** Task brief **
All of the data below should be output exactly as given.
»»
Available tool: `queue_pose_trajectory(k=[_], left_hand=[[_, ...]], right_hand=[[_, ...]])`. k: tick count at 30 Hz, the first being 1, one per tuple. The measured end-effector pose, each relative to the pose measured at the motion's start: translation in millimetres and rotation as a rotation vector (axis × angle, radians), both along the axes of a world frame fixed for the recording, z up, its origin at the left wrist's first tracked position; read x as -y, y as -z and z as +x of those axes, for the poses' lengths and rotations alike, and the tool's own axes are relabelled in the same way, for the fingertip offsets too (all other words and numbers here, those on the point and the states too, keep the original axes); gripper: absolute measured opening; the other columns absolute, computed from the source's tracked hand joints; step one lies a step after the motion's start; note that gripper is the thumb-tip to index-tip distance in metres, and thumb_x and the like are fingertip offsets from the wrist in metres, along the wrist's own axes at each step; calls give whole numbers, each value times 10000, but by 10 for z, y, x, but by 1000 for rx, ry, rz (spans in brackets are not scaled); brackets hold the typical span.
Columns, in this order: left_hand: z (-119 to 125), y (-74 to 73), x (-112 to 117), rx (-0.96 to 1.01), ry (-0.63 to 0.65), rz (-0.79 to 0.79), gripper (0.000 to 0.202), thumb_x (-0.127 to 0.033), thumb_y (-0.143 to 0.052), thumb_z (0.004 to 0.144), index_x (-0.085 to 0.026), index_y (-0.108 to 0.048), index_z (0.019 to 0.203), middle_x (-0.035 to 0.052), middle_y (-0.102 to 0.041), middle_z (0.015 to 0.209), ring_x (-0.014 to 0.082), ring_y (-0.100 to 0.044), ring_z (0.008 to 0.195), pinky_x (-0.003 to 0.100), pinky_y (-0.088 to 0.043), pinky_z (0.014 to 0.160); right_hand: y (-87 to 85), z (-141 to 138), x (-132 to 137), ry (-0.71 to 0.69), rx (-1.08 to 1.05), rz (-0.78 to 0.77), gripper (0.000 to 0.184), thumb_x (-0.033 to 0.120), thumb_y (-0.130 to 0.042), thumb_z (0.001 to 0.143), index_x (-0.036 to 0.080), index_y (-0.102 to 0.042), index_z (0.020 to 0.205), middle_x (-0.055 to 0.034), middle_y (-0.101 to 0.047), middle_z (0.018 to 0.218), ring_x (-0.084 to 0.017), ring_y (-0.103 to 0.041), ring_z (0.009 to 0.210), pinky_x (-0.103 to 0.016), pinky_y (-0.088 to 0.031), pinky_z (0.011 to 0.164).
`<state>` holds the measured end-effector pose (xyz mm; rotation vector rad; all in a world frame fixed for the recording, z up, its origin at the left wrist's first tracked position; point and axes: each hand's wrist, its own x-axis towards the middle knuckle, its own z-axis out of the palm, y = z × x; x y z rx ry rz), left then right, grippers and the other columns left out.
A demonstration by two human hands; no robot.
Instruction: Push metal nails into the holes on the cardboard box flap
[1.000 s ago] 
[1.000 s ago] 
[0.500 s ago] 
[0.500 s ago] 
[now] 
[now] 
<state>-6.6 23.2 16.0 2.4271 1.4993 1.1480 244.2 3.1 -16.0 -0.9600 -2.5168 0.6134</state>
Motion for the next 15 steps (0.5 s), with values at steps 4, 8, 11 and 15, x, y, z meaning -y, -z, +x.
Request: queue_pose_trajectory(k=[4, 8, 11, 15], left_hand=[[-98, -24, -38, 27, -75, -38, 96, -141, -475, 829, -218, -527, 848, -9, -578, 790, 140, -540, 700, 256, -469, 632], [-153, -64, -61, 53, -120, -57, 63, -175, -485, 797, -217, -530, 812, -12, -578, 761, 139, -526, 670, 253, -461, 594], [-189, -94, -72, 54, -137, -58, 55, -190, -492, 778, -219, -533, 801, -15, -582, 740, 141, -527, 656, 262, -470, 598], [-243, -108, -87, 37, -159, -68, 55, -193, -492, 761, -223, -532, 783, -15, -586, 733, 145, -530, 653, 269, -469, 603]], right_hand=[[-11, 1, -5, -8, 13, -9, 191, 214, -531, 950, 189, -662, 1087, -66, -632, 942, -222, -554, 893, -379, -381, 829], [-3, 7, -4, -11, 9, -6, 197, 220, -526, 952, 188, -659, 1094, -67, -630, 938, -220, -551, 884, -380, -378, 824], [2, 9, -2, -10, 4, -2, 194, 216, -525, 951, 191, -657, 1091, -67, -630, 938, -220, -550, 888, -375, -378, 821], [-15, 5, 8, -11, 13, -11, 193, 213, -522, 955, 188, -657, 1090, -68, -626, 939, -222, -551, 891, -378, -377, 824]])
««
** Solution for this task **
Available tool: `queue_pose_trajectory(k=[_], left_hand=[[_, ...]], right_hand=[[_, ...]])`. k: tick count at 30 Hz, the first being 1, one per tuple. The measured end-effector pose, each relative to the pose measured at the motion's start: translation in millimetres and rotation as a rotation vector (axis × angle, radians), both along the axes of a world frame fixed for the recording, z up, its origin at the left wrist's first tracked position; read x as -y, y as -z and z as +x of those axes, for the poses' lengths and rotations alike, and the tool's own axes are relabelled in the same way, for the fingertip offsets too (all other words and numbers here, those on the point and the states too, keep the original axes); gripper: absolute measured opening; the other columns absolute, computed from the source's tracked hand joints; step one lies a step after the motion's start; note that gripper is the thumb-tip to index-tip distance in metres, and thumb_x and the like are fingertip offsets from the wrist in metres, along the wrist's own axes at each step; calls give whole numbers, each value times 10000, but by 10 for z, y, x, but by 1000 for rx, ry, rz (spans in brackets are not scaled); brackets hold the typical span.
Columns, in this order: left_hand: z (-119 to 125), y (-74 to 73), x (-112 to 117), rx (-0.96 to 1.01), ry (-0.63 to 0.65), rz (-0.79 to 0.79), gripper (0.000 to 0.202), thumb_x (-0.127 to 0.033), thumb_y (-0.143 to 0.052), thumb_z (0.004 to 0.144), index_x (-0.085 to 0.026), index_y (-0.108 to 0.048), index_z (0.019 to 0.203), middle_x (-0.035 to 0.052), middle_y (-0.102 to 0.041), middle_z (0.015 to 0.209), ring_x (-0.014 to 0.082), ring_y (-0.100 to 0.044), ring_z (0.008 to 0.195), pinky_x (-0.003 to 0.100), pinky_y (-0.088 to 0.043), pinky_z (0.014 to 0.160); right_hand: y (-87 to 85), z (-141 to 138), x (-132 to 137), ry (-0.71 to 0.69), rx (-1.08 to 1.05), rz (-0.78 to 0.77), gripper (0.000 to 0.184), thumb_x (-0.033 to 0.120), thumb_y (-0.130 to 0.042), thumb_z (0.001 to 0.143), index_x (-0.036 to 0.080), index_y (-0.102 to 0.042), index_z (0.020 to 0.205), middle_x (-0.055 to 0.034), middle_y (-0.101 to 0.047), middle_z (0.018 to 0.218), ring_x (-0.084 to 0.017), ring_y (-0.103 to 0.041), ring_z (0.009 to 0.210), pinky_x (-0.103 to 0.016), pinky_y (-0.088 to 0.031), pinky_z (0.011 to 0.164).
`<state>` holds the measured end-effector pose (xyz mm; rotation vector rad; all in a world frame fixed for the recording, z up, its origin at the left wrist's first tracked position; point and axes: each hand's wrist, its own x-axis towards the middle knuckle, its own z-axis out of the palm, y = z × x; x y z rx ry rz), left then right, grippers and the other columns left out.
A demonstration by two human hands; no robot.
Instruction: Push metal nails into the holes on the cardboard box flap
[1.000 s ago] 
[1.000 s ago] 
[0.500 s ago] 
[0.500 s ago] 
[now] 
[now] 
<state>-6.6 23.2 16.0 2.4271 1.4993 1.1480 244.2 3.1 -16.0 -0.9600 -2.5168 0.6134</state>
Motion for the next 15 steps (0.5 s), with values at steps 4, 8, 11 and 15, x, y, z meaning -y, -z, +x.
Request: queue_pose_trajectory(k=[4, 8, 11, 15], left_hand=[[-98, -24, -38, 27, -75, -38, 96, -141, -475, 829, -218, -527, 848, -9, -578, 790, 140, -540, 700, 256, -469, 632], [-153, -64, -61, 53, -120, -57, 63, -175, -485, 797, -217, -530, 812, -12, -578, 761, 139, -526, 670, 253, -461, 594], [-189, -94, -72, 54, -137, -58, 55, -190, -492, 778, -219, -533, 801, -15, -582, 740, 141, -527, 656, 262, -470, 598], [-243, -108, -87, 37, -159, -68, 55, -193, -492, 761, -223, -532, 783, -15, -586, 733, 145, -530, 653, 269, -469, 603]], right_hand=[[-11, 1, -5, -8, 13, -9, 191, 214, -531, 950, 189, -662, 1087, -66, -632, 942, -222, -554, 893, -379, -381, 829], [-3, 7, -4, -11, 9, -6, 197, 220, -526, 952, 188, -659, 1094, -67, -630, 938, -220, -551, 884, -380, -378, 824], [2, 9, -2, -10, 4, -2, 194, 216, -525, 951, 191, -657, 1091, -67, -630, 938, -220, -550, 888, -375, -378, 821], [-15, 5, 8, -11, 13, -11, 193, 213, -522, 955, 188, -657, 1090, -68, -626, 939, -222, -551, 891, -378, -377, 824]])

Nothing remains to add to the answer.